Do you you now which countries in Europe do use brighton’s criteria to diagnos esd?
I live in Italy and I will soon go to the Esd Centre in my city, Milan, but I am kind of afraid they will not confirm my HMS because I score 0 at beighton’s test! What if they don’t consider brighton’s criteria? /:
Is this method already used by every doctor specialized in esd??? I hope so… let me know what you think!
Thank you 🙂
Wonderful! So glad to know I was able to clear up the confusion for you -it’s no help that the two names are off by one lousy letter, and doctors only promote the very misleading Beighton 9 pt scale so far.
That said, I’m eager to hear what came out of the Hypermobility discussions at the International EDS Symposium in New York City last week (May 3-6, 2016) – I may have/get to change this post (or even delete it!) a bunch soon… stay tuned!
Oh, and sorry, but I do not know what countries use/do what regarding the Brighton DX Criteria sorry. I would just arm yourself with the articles from my website to use to approach any doctor you see anywhere, even in the US. What I shared in this post is very poorly known all over yet, even if it’s about to change already (May 2016) too.
Best of luck to you.
Thank you for this article. I’m in the process of trying to get EDS diagnosed in myself, after dealing with its symptoms through over 25 years of nothing being found to explain them, and I’ll be taking this information with me to my GP appointment tomorrow.

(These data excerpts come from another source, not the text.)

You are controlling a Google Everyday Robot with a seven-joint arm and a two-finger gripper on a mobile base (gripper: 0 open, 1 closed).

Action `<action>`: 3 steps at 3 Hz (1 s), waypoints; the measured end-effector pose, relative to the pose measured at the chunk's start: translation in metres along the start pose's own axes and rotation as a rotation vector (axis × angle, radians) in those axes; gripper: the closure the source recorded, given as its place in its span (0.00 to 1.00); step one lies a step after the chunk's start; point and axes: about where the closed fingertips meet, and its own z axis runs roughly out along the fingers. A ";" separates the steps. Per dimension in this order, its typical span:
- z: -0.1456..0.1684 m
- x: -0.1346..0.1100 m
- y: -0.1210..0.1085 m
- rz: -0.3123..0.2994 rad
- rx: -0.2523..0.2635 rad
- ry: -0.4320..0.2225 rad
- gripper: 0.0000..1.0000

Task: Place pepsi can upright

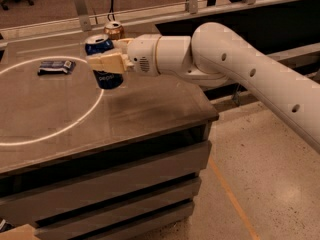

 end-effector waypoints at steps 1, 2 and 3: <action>0.000 0.013 -0.001 0.023 0.005 -0.018 1.00; 0.000 0.026 -0.001 0.037 0.022 -0.021 1.00; 0.000 0.036 0.000 0.037 0.044 -0.032 1.00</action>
Offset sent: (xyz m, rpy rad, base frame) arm -0.0006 -0.0116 -0.0444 0.0348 0.0425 -0.0614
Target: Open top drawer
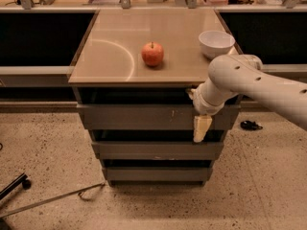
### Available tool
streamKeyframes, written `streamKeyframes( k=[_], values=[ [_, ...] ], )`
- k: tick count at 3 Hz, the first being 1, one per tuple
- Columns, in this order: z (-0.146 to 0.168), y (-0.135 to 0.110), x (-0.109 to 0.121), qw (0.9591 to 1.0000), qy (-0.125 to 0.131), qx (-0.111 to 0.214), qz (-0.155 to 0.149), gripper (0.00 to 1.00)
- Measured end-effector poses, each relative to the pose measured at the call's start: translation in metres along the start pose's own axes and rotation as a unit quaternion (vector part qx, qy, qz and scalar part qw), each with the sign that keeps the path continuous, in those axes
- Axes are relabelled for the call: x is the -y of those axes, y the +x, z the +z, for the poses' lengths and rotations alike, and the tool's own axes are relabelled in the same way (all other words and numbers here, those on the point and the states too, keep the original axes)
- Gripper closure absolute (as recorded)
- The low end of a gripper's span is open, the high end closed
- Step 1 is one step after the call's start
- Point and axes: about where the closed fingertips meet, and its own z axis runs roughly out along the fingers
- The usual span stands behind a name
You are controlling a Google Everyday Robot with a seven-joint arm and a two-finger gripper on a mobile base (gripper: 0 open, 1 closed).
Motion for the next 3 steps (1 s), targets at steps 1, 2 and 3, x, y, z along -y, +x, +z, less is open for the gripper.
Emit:
streamKeyframes(
  k=[1, 2, 3],
  values=[
    [0.015, -0.008, 0.004, 0.9997, -0.015, 0.008, -0.015, 0.0],
    [0.023, -0.002, -0.006, 0.9995, -0.028, 0.002, -0.014, 0.0],
    [0.03, 0.011, -0.018, 0.9991, -0.041, -0.008, -0.002, 0.0]
  ],
)
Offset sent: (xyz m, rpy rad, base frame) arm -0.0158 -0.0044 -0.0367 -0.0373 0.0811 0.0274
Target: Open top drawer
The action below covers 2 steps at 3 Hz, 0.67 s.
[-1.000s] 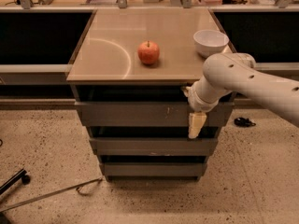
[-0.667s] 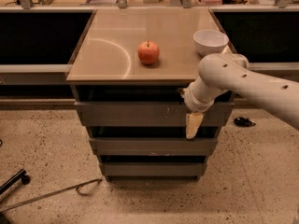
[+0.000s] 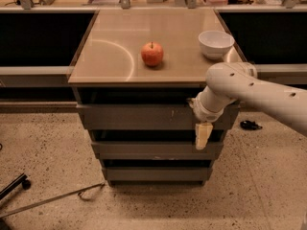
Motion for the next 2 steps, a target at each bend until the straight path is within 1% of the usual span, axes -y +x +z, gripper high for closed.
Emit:
streamKeyframes(
  k=[1, 2],
  values=[
    [0.007, 0.004, -0.012, 0.9998, -0.018, -0.001, 0.003, 0.0],
    [-0.001, -0.001, -0.03, 0.9991, -0.042, 0.008, -0.001, 0.0]
  ],
)
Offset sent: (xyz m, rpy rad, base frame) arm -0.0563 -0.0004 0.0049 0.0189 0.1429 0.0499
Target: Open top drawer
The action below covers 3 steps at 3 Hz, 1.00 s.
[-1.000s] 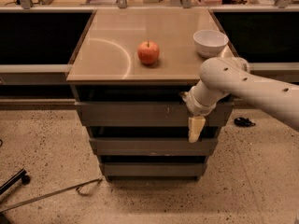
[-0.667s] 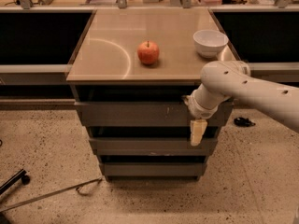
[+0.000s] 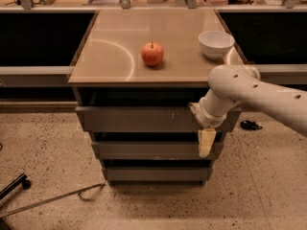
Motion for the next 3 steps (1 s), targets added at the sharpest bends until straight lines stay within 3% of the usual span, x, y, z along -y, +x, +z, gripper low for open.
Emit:
streamKeyframes(
  k=[1, 3],
  values=[
    [-0.025, -0.0154, -0.0384, 0.9987, -0.046, 0.024, 0.002, 0.0],
    [-0.019, -0.0191, -0.0438, 0.9982, -0.055, 0.022, -0.001, 0.0]
  ],
)
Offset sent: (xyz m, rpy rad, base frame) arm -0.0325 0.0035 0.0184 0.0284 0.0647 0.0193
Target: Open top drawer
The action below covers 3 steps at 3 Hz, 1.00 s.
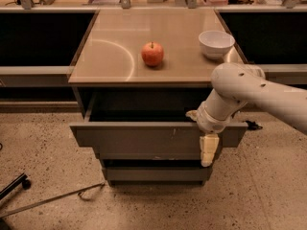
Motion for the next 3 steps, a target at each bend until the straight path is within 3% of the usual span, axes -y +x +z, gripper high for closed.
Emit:
streamKeyframes(
  k=[2, 3],
  values=[
    [0.011, -0.022, -0.043, 0.999, -0.039, 0.014, -0.015, 0.0],
    [0.014, -0.041, -0.072, 0.9976, -0.054, 0.037, -0.022, 0.0]
  ],
)
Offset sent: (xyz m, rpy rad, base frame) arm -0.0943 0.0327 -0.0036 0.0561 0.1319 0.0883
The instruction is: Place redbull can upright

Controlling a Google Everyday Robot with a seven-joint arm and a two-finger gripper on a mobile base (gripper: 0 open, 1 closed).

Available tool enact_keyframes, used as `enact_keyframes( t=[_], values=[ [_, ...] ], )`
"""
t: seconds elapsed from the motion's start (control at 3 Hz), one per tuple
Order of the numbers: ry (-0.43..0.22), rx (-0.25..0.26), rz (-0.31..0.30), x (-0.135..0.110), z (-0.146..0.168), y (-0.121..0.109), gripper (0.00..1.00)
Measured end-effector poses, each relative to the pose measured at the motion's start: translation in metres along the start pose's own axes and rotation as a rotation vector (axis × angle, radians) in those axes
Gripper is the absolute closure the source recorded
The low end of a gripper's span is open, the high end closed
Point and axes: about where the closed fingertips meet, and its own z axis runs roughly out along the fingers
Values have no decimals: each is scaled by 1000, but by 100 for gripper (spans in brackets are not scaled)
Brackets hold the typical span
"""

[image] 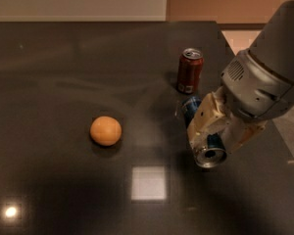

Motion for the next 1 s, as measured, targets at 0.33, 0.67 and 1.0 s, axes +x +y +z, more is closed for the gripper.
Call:
enact_keyframes(
  t=[0.33, 0.67, 1.0],
  values=[
    [18, 5, 80, 3, -1, -3, 100],
    [20, 6, 80, 3, -1, -3, 100],
    [24, 42, 129, 9, -5, -6, 100]
  ],
)
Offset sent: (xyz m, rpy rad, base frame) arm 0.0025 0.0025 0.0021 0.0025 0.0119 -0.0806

You’re quite welcome. It shouldn’t even take 25 weeks much less 25 years, so I’m glad I can help a little. (It also took me over 25 years to be properly diagnosed finally and only after becoming “grossly” visible, i.e, “clinical” after falling apart head to toe. It shouldn’t take that either to get diagnosed!)
Good luck,
Jan
Thank you for all your work on this site. I don’t even know how I came across it but, I’m a nurse and someone who likely has EDS (awaiting genetics referral) and it’s hard to find such comprehensive, clear info in one place. 🙂
Aw thanks – that is my dearest wish, to help people wade through the miasma of often old, outdated and even conflicting information out there. So I’m glad you felt it so helpful. Good luck.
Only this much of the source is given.